“A goal of the 1st Human Glycoproteomics Initiative (HGI) Study was to assess the relative performance of current glycoproteomics software for intact N- and O-glycopeptide identification from high resolution MS/MS spectral data across laboratories.”
Profiling of intact glycopeptides at scale from complex biological mixtures (glycoproteomics) remains a considerable analytical challenge and a frontier in proteomics. It is recognised that the lack of efficient search engines tailored to the unique challenges associated with large-scale glycopeptide analysis continues to hinder the rapid expansion and democratisation of glycoproteomics technologies beyond specialist laboratories. Excitingly, the field has seen the development of many innovative bioinformatic tools over the past decade that promises to streamline and semi-automate the glycopeptide identification process based on high content tandem mass spectrometry data.
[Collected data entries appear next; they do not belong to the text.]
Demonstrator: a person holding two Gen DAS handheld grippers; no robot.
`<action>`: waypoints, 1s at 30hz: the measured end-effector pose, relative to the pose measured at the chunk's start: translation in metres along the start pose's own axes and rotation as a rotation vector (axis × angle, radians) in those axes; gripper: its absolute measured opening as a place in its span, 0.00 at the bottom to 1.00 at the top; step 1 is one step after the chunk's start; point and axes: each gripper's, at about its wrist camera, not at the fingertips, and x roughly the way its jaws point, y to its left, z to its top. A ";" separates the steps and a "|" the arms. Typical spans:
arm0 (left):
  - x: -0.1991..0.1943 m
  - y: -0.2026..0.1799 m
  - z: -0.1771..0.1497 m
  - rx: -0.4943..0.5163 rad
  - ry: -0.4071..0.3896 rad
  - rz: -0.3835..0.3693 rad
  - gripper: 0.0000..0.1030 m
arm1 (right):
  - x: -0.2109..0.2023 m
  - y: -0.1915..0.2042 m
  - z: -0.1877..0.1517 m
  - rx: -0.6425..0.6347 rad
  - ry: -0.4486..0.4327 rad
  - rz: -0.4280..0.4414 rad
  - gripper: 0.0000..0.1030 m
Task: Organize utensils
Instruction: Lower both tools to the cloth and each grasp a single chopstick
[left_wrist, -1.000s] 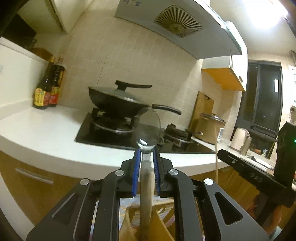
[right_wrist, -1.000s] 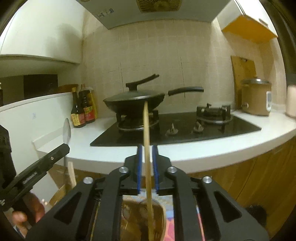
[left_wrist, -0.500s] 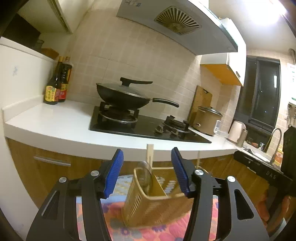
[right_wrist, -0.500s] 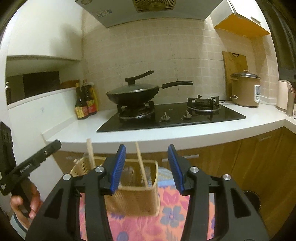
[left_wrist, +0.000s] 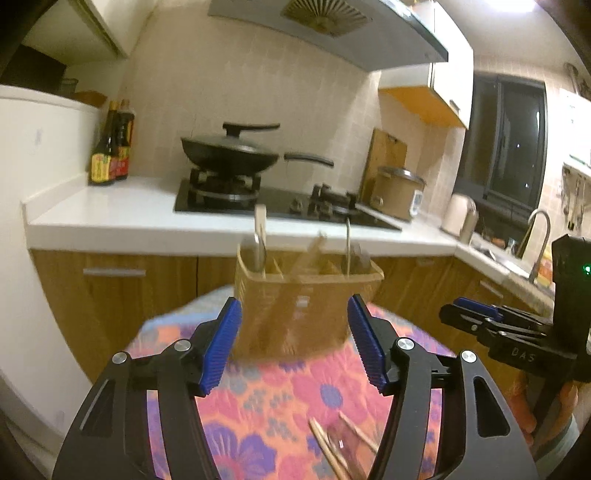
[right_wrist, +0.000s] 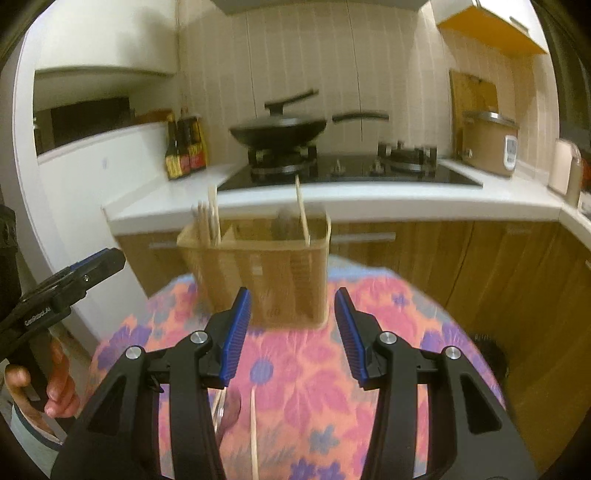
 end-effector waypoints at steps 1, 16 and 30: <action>-0.001 -0.002 -0.005 0.001 0.016 -0.001 0.56 | 0.001 0.001 -0.007 0.000 0.022 0.001 0.42; 0.020 -0.013 -0.100 -0.038 0.353 -0.002 0.53 | 0.040 0.023 -0.110 -0.015 0.381 0.050 0.36; 0.057 -0.048 -0.135 0.162 0.540 0.110 0.40 | 0.044 0.037 -0.137 -0.076 0.426 0.007 0.16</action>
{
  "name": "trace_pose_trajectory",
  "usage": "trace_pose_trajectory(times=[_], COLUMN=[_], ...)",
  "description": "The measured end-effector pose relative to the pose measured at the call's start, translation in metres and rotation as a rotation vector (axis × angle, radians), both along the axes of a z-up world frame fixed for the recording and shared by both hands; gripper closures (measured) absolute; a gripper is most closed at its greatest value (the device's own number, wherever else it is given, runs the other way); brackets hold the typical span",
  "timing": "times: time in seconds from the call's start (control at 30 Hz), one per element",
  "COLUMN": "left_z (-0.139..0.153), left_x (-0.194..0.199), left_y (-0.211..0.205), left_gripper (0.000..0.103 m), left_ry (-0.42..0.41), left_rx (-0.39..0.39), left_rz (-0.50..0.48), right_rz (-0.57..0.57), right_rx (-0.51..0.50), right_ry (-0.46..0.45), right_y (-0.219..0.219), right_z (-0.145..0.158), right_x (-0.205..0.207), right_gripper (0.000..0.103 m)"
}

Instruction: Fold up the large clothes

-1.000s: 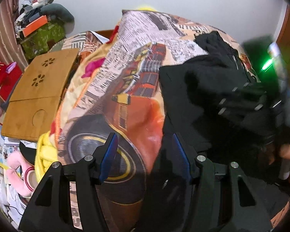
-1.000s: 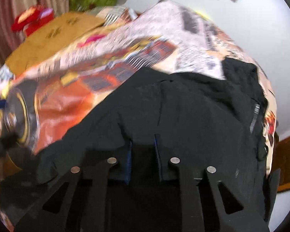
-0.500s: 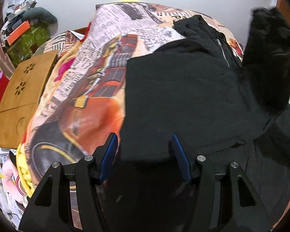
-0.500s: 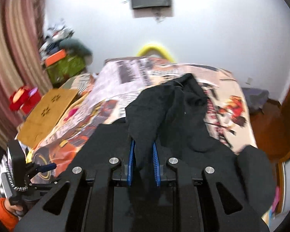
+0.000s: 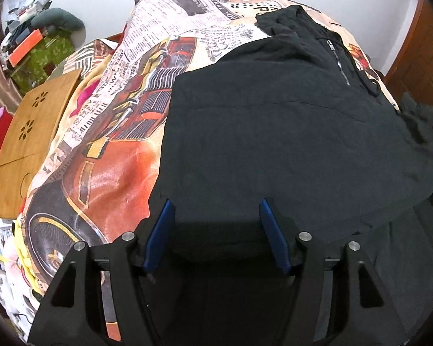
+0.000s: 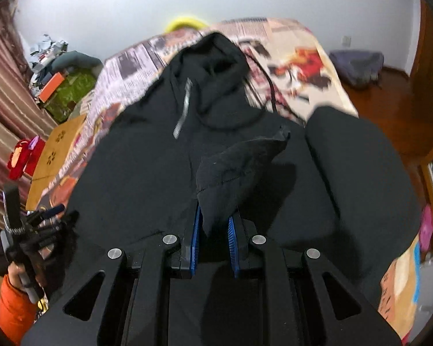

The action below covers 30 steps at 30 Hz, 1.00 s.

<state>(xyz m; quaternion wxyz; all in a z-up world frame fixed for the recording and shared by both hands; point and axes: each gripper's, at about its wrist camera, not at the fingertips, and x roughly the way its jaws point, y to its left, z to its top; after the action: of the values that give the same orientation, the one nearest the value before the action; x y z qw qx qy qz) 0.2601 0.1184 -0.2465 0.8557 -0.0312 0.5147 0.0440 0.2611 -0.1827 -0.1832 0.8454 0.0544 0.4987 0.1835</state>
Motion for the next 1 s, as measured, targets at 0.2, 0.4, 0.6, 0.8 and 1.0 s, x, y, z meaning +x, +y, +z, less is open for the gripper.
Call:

Conducted through the HUPO B/D-HPP – Human Glycoproteomics Initiative (HGI), this community-driven 1st HGI study brought together field-leading developers and expert users of glycoproteomics software to evaluate the performance of informatics solutions for system-wide glycopeptide mass spectrometric analysis . In total, 25 teams from 11 countries across five continents signed up for the challenge out of which 22 teams (~90%) completed the study.
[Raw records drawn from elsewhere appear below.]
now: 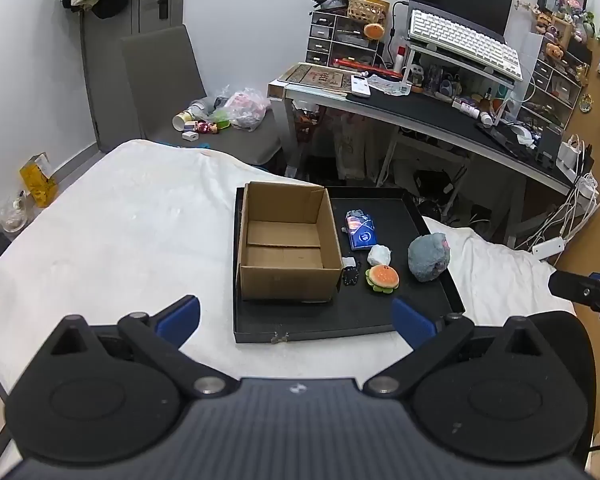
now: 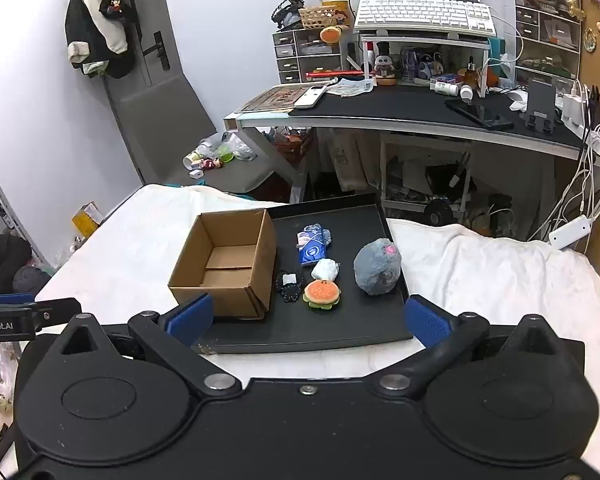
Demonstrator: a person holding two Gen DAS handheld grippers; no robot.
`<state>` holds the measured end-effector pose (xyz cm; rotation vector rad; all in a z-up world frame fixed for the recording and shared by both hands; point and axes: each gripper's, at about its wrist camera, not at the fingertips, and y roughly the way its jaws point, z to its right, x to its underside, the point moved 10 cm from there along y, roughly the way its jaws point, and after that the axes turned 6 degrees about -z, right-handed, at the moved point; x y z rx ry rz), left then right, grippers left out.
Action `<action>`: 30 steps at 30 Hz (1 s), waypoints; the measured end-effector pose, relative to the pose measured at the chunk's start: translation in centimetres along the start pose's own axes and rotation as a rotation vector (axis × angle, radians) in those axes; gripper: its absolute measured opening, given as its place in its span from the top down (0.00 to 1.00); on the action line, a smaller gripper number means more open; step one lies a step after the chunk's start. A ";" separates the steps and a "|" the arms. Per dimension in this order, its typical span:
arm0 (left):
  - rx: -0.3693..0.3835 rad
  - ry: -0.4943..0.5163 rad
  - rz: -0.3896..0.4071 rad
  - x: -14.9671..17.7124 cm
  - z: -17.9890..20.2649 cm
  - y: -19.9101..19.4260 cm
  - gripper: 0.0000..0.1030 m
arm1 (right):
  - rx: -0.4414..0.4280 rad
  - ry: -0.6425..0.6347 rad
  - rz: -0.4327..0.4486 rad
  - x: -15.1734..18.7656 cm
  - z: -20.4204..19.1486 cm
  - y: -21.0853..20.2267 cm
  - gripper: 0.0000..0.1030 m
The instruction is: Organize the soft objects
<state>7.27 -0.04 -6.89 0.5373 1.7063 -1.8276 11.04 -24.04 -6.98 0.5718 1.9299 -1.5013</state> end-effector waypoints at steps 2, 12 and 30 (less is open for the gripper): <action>0.002 -0.005 0.003 0.0 0.0 0.0 0.02 | -0.012 0.006 -0.007 0.0 -0.2 0.1 0.00; -0.012 0.005 0.006 -0.1 -0.1 -0.1 0.02 | -0.007 0.006 -0.006 0.0 0.8 -0.1 0.00; -0.014 0.013 0.005 -0.4 0.0 -0.1 0.02 | 0.003 0.020 -0.006 0.2 0.5 0.1 0.00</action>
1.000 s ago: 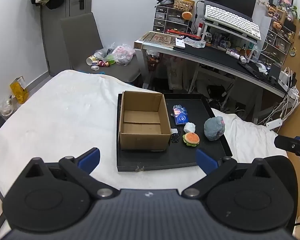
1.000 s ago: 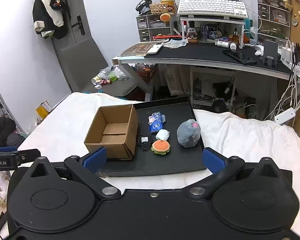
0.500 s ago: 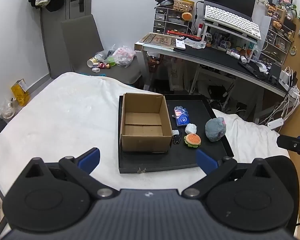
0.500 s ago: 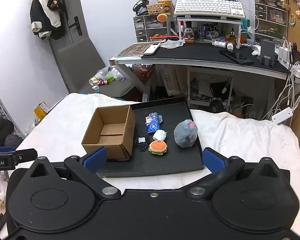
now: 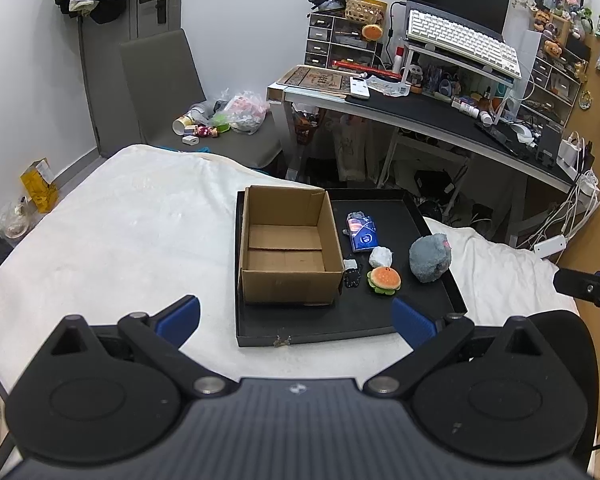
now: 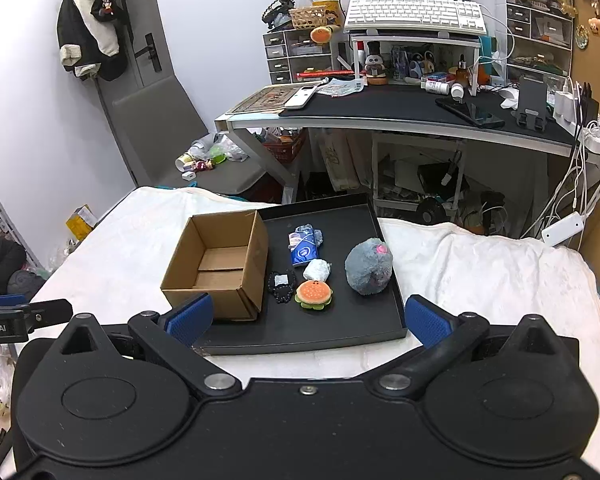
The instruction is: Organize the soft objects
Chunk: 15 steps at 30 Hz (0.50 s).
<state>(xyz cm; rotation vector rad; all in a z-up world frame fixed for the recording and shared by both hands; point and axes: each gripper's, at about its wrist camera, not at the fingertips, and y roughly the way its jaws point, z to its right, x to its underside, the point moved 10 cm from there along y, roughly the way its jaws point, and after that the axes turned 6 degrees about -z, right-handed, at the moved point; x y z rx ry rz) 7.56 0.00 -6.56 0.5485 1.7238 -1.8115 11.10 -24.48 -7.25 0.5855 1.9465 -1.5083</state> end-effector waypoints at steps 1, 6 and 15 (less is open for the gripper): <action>0.000 0.000 0.001 0.0 0.0 0.0 0.02 | 0.000 0.001 0.000 0.0 0.0 0.1 0.00; 0.001 0.000 -0.001 0.0 0.0 0.0 0.02 | 0.000 0.001 0.000 0.0 0.1 0.1 0.00; 0.000 0.000 -0.001 0.0 0.0 0.0 0.02 | 0.004 0.006 0.003 0.3 0.3 0.2 0.00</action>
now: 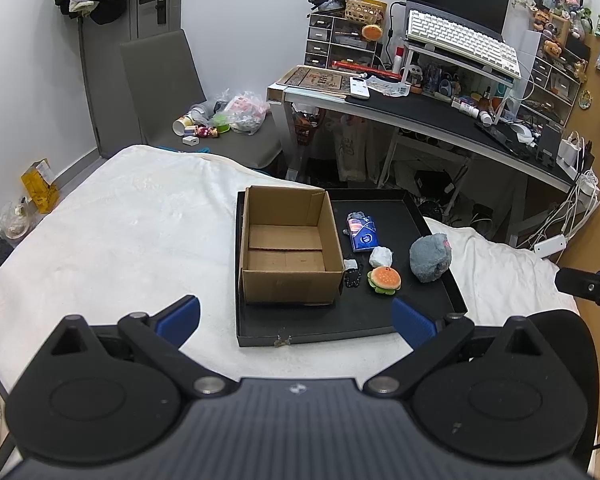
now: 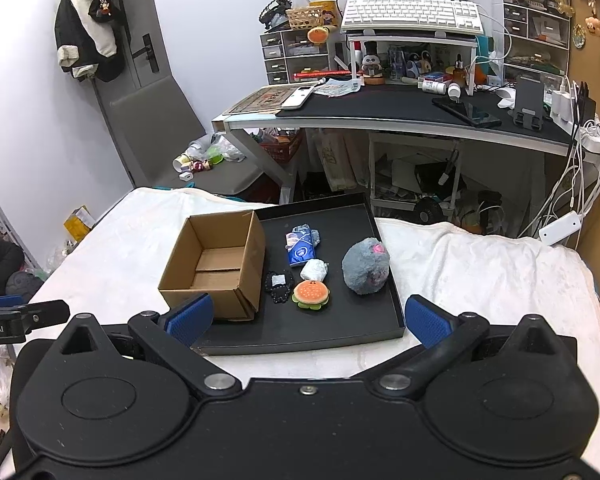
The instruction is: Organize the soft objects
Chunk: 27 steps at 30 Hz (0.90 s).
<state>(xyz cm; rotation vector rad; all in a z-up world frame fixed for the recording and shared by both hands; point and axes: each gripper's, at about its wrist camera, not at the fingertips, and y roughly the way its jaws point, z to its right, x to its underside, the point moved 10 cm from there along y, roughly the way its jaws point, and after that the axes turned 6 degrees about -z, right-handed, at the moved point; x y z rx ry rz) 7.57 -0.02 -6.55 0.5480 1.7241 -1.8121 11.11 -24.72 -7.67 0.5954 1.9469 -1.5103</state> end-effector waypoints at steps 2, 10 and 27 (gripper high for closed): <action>0.000 -0.001 0.000 0.0 0.0 0.0 0.02 | 0.003 -0.002 -0.001 0.0 0.0 0.0 0.00; 0.000 0.000 0.000 0.0 0.0 0.0 0.02 | 0.002 0.000 -0.002 -0.1 -0.1 -0.1 0.00; 0.000 0.000 0.001 0.0 0.1 0.0 0.02 | 0.014 -0.006 0.000 -0.1 -0.1 -0.2 0.00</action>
The study design including the sample type, preparation and data collection method was carefully chosen to mimic conditions typically encountered in glycoproteomics analysis while also aiming to accommodate most available informatic solutions and to appeal to users in the field. All teams were asked to identify intact N- and O-glycopeptides from two shared high-resolution LC-MS/MS data files (Data file A and B) of N- and O-glycopeptides from human serum proteins (LC-MS/MS data kindly provided by Drs Rosa Viner and Sergei Snovida, Thermo Fisher Scientific) and report back their identifications and their search strategies in a comprehensive and standardised reporting template. Completed reports were thoroughly checked by the study organisers for compliance to the study guidelines to enable a fair comparison between teams.
In short, we conclude from this study that diverse software for comprehensive glycopeptide data analysis exist, point to several high-performance search strategies, and specify key variables that may guide future software developments and assist informatics decision-making in glycoproteomics data analysis. While informatics challenges undoubtedly still exist in glycoproteomics, our study interestingly highlights that several computational tools, some already demonstrating high performance, others considerable potential, are available to the community.
1st HGI Study committee:
Dr. Morten Thaysen-Andersen, Macquarie University, Australia (Chair)
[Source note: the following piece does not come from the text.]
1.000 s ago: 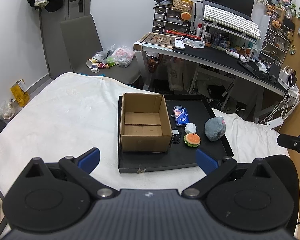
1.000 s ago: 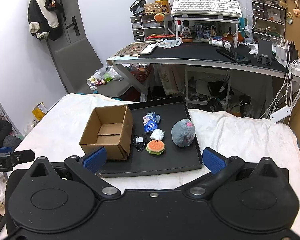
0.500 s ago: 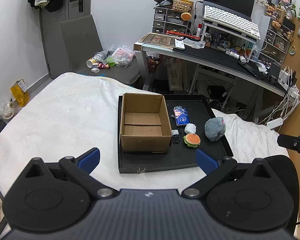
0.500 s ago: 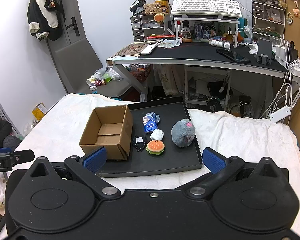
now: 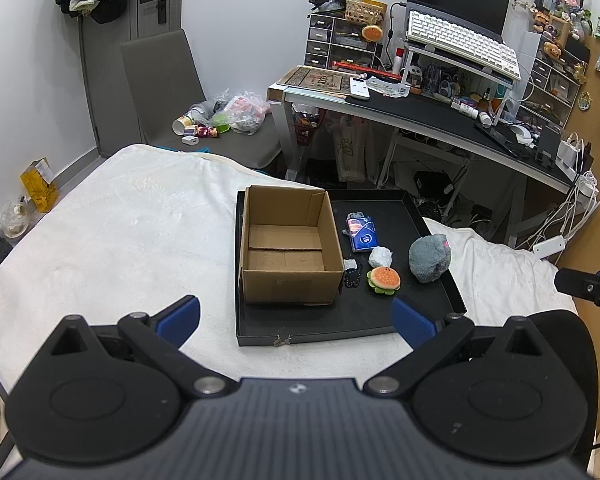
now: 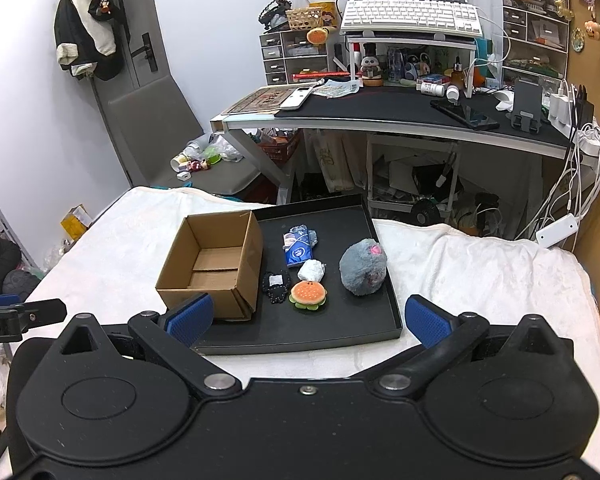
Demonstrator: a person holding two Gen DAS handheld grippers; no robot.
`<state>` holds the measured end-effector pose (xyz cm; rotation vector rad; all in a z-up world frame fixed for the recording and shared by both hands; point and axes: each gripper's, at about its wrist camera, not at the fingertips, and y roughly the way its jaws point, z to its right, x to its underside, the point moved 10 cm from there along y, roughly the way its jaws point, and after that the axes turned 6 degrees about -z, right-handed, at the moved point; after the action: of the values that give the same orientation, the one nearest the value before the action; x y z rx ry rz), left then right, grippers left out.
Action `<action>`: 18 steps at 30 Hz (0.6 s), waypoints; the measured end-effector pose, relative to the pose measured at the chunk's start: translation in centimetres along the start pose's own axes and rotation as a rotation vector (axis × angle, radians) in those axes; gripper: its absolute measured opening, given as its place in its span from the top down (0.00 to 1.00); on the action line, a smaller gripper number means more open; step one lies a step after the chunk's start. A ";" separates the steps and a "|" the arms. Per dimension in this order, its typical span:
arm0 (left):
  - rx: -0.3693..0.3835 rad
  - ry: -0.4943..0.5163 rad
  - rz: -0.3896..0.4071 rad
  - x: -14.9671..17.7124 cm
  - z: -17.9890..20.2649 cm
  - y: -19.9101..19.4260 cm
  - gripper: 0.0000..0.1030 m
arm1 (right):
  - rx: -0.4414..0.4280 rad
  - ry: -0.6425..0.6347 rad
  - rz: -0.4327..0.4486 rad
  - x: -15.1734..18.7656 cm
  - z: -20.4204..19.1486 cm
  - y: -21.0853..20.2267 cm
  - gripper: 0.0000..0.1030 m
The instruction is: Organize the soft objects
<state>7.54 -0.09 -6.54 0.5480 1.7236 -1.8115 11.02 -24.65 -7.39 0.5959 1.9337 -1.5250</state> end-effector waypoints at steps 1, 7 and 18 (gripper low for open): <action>0.000 0.000 0.000 0.0 0.0 0.0 0.02 | 0.001 0.000 0.000 0.0 0.0 0.0 0.00; 0.000 0.001 0.000 0.0 0.0 0.0 0.02 | 0.000 0.001 -0.001 0.0 0.0 0.0 0.00; 0.001 0.000 0.001 0.1 0.0 0.0 0.02 | 0.000 0.001 -0.001 0.1 -0.1 0.2 0.00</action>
<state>7.51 -0.08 -6.60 0.5485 1.7224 -1.8118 11.06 -24.52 -7.53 0.5958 1.9347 -1.5255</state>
Prof Nicki Packer, Macquarie University and Griffith University, Australia
A/Prof. Daniel Kolarich , Griffith University, Australia
Announcements & upcoming events
Future HGI studies
Follow-up efforts seeking to compare the performance of the most recent glycoproteomics software upgrades and informatics solutions not included in the 1st HGI study are being drafted within the next study of the Human Glycoproteomics Initiative. Studies addressing key challenges relating to glycopeptide data acquisition are also planned. Community-wide calls for participation in these studies will be made soon.